Filter the listing below, keeping only the lines with the word "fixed".

Information: Begin

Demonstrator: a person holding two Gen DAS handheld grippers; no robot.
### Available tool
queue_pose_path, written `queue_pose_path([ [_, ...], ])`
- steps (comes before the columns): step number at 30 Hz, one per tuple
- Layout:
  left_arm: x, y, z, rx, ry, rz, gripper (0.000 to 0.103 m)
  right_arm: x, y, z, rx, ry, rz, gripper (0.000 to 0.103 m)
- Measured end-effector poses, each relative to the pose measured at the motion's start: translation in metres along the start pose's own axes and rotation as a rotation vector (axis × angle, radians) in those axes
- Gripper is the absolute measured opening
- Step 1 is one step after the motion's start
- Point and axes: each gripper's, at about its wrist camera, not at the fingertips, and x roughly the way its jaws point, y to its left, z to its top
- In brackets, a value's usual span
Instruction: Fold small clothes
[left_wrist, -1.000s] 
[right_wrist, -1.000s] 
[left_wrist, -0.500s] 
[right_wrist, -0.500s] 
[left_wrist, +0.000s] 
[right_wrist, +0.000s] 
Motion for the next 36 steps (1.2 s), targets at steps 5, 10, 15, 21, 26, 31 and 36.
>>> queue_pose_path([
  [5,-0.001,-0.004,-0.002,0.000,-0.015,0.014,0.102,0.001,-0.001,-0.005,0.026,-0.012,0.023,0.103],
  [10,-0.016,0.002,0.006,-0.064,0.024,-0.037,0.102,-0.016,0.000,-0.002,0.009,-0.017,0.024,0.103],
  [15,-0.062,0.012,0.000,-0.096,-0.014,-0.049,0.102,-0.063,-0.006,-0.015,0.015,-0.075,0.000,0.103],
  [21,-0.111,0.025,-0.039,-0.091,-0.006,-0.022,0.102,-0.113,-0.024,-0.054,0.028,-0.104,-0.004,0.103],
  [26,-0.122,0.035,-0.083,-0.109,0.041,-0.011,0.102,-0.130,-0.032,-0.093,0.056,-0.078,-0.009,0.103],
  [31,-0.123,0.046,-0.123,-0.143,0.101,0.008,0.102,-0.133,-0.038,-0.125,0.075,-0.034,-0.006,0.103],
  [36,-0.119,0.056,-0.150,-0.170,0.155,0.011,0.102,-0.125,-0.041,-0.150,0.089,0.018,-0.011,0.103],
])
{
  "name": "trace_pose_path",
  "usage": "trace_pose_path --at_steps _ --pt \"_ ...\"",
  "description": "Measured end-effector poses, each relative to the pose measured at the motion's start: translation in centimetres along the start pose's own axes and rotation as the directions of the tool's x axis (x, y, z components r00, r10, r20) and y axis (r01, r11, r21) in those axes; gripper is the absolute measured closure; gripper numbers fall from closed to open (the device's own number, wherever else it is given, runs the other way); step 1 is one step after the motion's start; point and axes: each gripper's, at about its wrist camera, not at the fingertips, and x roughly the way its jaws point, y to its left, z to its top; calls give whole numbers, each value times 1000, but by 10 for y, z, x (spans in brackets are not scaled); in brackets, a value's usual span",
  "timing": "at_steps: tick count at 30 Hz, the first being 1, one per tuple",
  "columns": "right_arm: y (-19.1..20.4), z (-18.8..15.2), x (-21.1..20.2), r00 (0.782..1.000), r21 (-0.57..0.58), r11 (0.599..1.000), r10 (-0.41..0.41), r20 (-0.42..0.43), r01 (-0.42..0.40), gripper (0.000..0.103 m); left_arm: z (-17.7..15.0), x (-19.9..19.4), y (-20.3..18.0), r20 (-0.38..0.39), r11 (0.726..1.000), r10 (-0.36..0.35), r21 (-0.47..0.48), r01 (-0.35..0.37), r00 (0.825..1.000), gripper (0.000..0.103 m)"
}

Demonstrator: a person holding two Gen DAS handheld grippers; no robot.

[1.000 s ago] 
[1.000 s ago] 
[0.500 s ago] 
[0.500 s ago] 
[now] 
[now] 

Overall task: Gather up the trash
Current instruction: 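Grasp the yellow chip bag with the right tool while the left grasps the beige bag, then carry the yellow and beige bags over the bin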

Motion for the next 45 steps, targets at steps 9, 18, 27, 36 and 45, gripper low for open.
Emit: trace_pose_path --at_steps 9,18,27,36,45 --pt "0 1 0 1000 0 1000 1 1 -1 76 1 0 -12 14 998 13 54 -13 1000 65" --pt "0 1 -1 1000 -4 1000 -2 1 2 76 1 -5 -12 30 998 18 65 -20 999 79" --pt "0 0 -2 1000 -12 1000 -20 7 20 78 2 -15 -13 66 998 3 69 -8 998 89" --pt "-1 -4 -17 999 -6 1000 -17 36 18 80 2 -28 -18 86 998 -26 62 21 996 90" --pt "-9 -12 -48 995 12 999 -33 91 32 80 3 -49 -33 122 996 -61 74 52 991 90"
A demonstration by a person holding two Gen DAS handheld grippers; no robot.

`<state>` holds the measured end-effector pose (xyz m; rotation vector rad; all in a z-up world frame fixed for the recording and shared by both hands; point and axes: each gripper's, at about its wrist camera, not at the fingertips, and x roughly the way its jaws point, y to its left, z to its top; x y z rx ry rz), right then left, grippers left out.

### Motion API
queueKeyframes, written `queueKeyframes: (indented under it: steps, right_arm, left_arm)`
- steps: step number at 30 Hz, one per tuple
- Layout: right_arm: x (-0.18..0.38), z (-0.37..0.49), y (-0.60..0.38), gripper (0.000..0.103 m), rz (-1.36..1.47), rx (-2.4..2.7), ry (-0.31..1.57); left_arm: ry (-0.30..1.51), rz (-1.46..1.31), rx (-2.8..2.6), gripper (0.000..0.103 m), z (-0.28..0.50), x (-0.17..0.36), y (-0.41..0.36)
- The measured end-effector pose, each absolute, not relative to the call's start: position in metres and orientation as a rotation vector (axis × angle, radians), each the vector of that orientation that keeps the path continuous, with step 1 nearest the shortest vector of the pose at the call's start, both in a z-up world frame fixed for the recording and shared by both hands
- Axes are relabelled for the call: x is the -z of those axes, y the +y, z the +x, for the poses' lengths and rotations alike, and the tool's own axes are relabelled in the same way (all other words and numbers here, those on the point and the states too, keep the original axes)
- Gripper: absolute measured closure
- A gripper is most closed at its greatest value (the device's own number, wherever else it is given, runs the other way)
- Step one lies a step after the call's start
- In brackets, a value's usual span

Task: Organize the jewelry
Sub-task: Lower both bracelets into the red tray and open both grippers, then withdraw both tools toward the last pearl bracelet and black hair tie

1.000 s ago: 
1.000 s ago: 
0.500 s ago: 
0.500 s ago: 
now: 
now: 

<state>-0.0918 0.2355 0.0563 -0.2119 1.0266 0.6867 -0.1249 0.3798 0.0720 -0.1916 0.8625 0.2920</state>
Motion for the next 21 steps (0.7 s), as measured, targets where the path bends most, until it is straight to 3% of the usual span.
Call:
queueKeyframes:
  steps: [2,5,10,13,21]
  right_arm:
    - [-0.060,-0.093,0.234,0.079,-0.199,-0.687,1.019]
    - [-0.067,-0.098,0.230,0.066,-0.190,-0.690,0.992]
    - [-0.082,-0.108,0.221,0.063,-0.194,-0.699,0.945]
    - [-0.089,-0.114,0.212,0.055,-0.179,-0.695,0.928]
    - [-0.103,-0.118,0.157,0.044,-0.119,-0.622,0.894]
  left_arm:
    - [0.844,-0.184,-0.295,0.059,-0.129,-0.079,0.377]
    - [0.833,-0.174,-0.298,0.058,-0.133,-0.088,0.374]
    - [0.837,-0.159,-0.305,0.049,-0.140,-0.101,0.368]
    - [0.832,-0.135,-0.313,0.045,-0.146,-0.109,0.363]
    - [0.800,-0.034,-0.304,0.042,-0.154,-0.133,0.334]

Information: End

_Exercise solution_
`<state>` holds the measured end-effector pose (xyz m; rotation vector rad; all in a z-up world frame fixed for the recording and shared by both hands; point and axes: each gripper's, at about its wrist camera, not at the fingertips, and x roughly the way its jaws point, y to its left, z to its top; x y z rx ry rz), right then left, grippers left out.
- The measured end-effector pose, each absolute, not relative to the call's start: position in metres and orientation as a rotation vector (axis × angle, radians), each the vector of that orientation that keeps the path continuous, with step 1 nearest the shortest vector of the pose at the call's start, both in a z-up world frame fixed for the recording and shared by both hands

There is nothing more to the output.